I'm in a relationship right now the likes of which I've never known before. If we're still together in a year, we'll most likely be talking about engagement. I have a hard time dealing with the fact that whereas three years ago I would never have been invited to anything and even the loser girls would not have relished the social repercussions of dating me, I'm now at least somewhat a member of a number of social circles and I've found somebody who also likes children's cartoons and old Nintendo games and Adult Swim and squirrels and Alfred Bester and by god is willing to give Battlefield 1942 a try if I like it so damn much. I'm in love in a way that makes me irritated when I hear other people call their crushes love, and I don't want it to end.
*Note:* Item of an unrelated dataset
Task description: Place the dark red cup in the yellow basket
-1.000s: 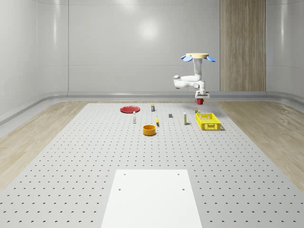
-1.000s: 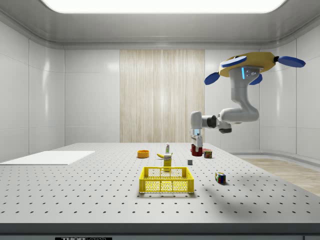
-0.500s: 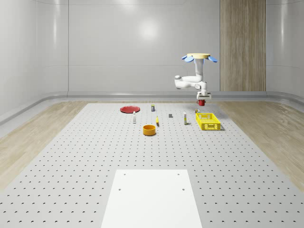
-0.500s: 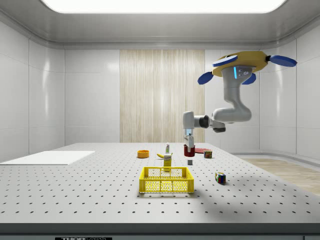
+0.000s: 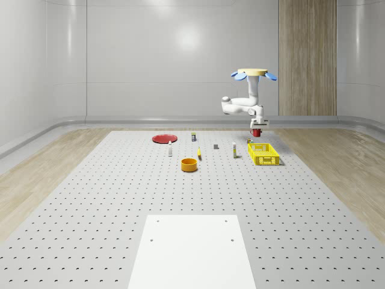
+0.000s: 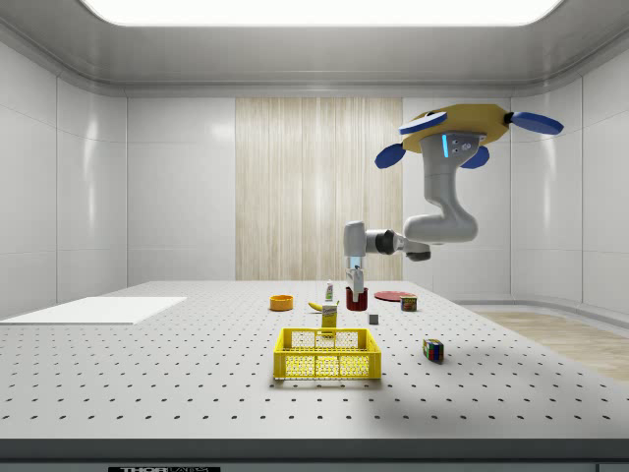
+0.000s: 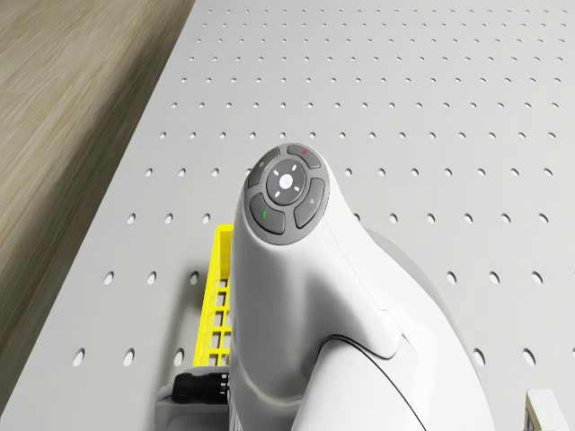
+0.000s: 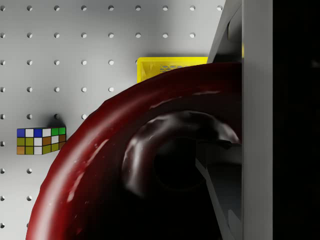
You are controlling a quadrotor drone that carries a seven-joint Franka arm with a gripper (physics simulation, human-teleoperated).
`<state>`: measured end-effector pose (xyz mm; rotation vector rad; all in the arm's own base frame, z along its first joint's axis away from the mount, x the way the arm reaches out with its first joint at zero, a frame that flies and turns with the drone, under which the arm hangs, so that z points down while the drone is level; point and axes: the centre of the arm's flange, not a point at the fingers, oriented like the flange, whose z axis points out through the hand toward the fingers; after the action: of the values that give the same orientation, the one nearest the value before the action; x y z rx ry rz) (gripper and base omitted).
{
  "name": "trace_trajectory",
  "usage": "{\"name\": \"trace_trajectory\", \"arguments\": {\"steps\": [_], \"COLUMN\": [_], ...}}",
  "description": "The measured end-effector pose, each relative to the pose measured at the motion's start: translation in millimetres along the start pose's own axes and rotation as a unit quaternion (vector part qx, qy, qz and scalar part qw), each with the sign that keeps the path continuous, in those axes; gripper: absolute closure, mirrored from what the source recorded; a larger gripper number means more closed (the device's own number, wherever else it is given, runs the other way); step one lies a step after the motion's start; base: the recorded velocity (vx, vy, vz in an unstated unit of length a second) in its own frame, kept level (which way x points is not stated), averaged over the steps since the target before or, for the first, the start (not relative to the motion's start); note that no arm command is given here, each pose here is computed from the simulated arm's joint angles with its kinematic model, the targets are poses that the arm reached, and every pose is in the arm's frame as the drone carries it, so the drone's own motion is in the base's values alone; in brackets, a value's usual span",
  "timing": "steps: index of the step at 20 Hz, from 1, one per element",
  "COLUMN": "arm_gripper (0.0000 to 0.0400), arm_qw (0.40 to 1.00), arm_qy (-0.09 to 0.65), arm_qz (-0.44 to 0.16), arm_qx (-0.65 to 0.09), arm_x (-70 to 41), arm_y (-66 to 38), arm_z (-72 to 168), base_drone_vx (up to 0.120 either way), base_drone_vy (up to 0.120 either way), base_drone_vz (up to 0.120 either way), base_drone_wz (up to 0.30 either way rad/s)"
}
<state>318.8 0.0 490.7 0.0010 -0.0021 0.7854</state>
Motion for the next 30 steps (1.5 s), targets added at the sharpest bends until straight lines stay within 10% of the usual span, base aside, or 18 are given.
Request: {"name": "trace_trajectory", "arguments": {"steps": [30], "arm_gripper": [0.0300], "arm_qw": [1.000], "arm_qy": [0.000], "arm_qz": [0.000], "arm_qx": [0.000], "arm_x": [0.0], "arm_y": [0.0], "arm_z": [2.4], "base_drone_vx": [0.109], "base_drone_vy": [0.000], "base_drone_vz": [-0.059], "base_drone_wz": [0.000]}}
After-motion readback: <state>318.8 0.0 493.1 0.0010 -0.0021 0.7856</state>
Next year, I'm going to start having to think about graduate school and my career(s). Even before then, I'm going to have to start thinking about a real job for the summer. I've spent the past three years teaching at a computer camp which, no matter how selective the hiring process is, and no matter how gifted the kids are, is still a summer camp. I've spent the past two years calling myself a freelance consultant and charging rich suburbanites out the nose to fix their computer problems, and somehow I have a gift for explanations and enough luck in the problems they present to me that they think I'm great and refer their friends to me. All this is necessarily going to turn into real life soon. I will have to get an internship or some other vaguely goferish position this summer and go to graduate school in a couple of years, because my liberal arts computer science degree isn't going to hold much water on its own.

This isn't to say that I don't want to go to graduate school. I like the idea of taking courses of a somewhat more technical nature than the touchy-feely huggy-wuggy sort that I've been taking to date. I like the idea of doing some sort of research that will somehow manage to end up giving something to the world that it doesn't have. I especially like the idea of staving off making real decisions for a while longer.

I also have a deal with my high school wherein I'm receiving a partial scholarship in exchange for which I'll teach (fully salaried but part-time work) in my field of expertise for a year after I graduate. This will be fun, because I can act like it's real life, but I'm really just going back home. Back home to live with my mother, but also back home to my high school, which for all of my vague mumblings earlier in this writeup was one of the most life-changing, enriching parts of my life. I guess pretentious private schools where you call teachers by their first names will do that to you. But I'll be the cute young twenty-something teacher, newly engaged and with a fresh look on life and computer science. I'll try to make the kids understand why I think the field is meaningful before disappearing and searching for meaning myself.

And after all of this? Life. Marriage, house, credit cards (I've been using debit all through college in an attempt to stay out of debt), car that can't be referred to as the Junkmobile, and whatever else comes along with the real life I'll carve out for myself.

And then fifteen years down the line I'll show up at a college reunion and we'll all regress and it'll be just like old times again, except that it won't last forever. The way it will now.